=== Section Start ===
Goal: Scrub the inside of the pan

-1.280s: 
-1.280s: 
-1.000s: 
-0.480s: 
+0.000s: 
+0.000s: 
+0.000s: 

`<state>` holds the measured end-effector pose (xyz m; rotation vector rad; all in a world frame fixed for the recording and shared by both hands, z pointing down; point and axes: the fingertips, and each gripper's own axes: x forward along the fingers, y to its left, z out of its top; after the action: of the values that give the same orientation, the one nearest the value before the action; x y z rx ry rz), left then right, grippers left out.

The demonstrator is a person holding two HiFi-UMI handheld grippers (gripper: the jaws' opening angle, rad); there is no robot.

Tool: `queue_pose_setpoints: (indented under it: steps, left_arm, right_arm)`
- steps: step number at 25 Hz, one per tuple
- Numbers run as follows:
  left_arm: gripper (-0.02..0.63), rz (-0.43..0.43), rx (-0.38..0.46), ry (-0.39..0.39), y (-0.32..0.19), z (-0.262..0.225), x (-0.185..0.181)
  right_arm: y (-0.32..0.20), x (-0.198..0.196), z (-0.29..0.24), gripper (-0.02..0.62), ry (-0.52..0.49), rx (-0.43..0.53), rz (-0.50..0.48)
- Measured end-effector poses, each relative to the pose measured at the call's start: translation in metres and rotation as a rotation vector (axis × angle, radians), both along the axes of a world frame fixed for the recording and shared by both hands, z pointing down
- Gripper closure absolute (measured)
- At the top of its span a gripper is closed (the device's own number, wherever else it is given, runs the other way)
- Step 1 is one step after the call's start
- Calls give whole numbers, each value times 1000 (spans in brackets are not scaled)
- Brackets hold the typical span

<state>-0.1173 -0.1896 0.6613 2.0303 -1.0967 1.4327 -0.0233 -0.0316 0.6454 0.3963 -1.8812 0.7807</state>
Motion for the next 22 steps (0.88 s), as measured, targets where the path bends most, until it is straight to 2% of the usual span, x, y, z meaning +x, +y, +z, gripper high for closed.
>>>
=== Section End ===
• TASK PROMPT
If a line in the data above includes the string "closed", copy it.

• FINISHED TASK
- At the top of its span a gripper is closed (the device's own number, wherever else it is given, runs the other way)
Motion for the next 22 steps (0.88 s), as measured, targets where the path bends most, until it is straight to 2% of the usual span, x, y, z meaning +x, +y, +z, gripper high for closed.

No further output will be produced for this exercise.